19 – Use old tea bags to restore wooden surfaces to a glossy finish. It’s like a natural treatment for wood. Simply wipe over the wood area and leave to dry. We’re talking natural wood here, not wood veneers! But still, I don’t suppose it would do any harm!
20 – Add some tea bags into some cold or lukewarm water to steep further, then decant into a spray bottle and use as a glass cleaner, it actually works really well. For an added effect to prevent smearing, add a little vinegar to the mix.
21 – Been in the garden and received an insect sting? Ease the inflammation by rubbing a used teabag directly over the insect sting or bite area. This will help to draw out any toxins.
22 – Similar to number 17, but a quick use is for those plants on your window ledge. Open the tea bag and add the contents to the base of your potted plant. Alternatively, if you have a lot of tea bags, split them open and pour them into your soil mix when first potting the plants. herbal tea bags work really well for this, it’s like mulch. Avoid high in caffeine tea bags if possible.
23 – Freshen up your carpet or rug. Sprinkle tea leaves from your tea bags over your carpet, leave them for a couple of hours, then vacuuming them up. I mean dry unused tea leaves of course, not used ones.
24 – Dry them out and use them as fire lighters, it’s like a small tinderbox all of its own. You can stack these up alongside the logs for your fire, make sure they’re fully dry of course, and you’ll have a ready-made supply of fire lighters.
25 – Old tea bags can help break down any residual grease and burned food left on dishes. Soak some old tea bags in the dish or add to your washbowl overnight and it should wash off more easily the next morning.
26 – Been cutting garlic? Or fish? Rub a used tea bag or two on your hands and fingers. It should absorb the odor and might also replace them with the tea bag scent, peppermint is good for this task.
27 – Did you shave a little too hard and close? Used tea bags can help to calm skin after a razor burn. Get a moist used tea bag and use as a compress to calm the skin. It will also diminish the rash that often occurs afterward. Use Chamomile and lavender for this – but avoid peppermint!
28 – Used Tea Bags helps to negate the effects of Poison Ivy, rubbing with a used teabag will help to absorb oil, so it does not spread further. It can also sooth Nettle stings in the same way. Try this with Peppermint for the best effect.

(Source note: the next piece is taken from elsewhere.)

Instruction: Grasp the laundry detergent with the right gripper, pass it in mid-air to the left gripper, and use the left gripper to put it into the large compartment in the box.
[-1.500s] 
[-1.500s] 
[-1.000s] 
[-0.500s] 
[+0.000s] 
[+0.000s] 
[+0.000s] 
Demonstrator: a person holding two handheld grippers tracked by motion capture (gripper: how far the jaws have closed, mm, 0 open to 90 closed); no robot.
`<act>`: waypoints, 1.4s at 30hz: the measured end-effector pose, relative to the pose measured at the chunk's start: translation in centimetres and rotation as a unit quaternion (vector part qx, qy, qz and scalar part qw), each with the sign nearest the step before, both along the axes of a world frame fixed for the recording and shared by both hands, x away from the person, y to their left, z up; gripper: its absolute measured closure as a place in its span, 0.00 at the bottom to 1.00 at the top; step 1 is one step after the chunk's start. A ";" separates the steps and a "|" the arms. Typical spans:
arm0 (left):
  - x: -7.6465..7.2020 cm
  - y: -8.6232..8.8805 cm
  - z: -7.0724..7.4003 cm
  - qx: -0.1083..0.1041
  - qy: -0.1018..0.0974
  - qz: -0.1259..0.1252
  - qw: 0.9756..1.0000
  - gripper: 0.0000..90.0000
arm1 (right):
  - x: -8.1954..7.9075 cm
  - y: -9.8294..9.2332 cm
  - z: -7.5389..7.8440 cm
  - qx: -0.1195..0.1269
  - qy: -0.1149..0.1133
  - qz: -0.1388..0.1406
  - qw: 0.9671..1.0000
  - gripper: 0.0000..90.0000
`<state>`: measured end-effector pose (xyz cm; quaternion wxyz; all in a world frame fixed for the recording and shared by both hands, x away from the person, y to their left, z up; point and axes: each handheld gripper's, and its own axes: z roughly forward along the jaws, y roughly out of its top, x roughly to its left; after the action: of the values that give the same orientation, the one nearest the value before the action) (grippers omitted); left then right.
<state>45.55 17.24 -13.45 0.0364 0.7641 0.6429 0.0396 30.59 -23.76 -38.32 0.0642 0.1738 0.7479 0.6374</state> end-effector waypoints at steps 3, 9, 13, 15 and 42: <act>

29 – Tired eyes? Moisten two old teabags with cool or warm water and place over the eyes for a few minutes.
30 – Finally, If you have not done any of the above but you still don’t want them to end up in the landfill, then compost them. Just be sure to check our list of compostable tea bags to see if yours can go in whole, or if you need to rip them open first.
There we have it, 30 Ways to Re-use or Use tea bags. Of course, I hold no responsibility for any mishaps that may occur from these, so if you stain your daughters University certificates with tannin then that’s on you I’m afraid. They’re just tips to try. But I’ve tried some of these and they do work.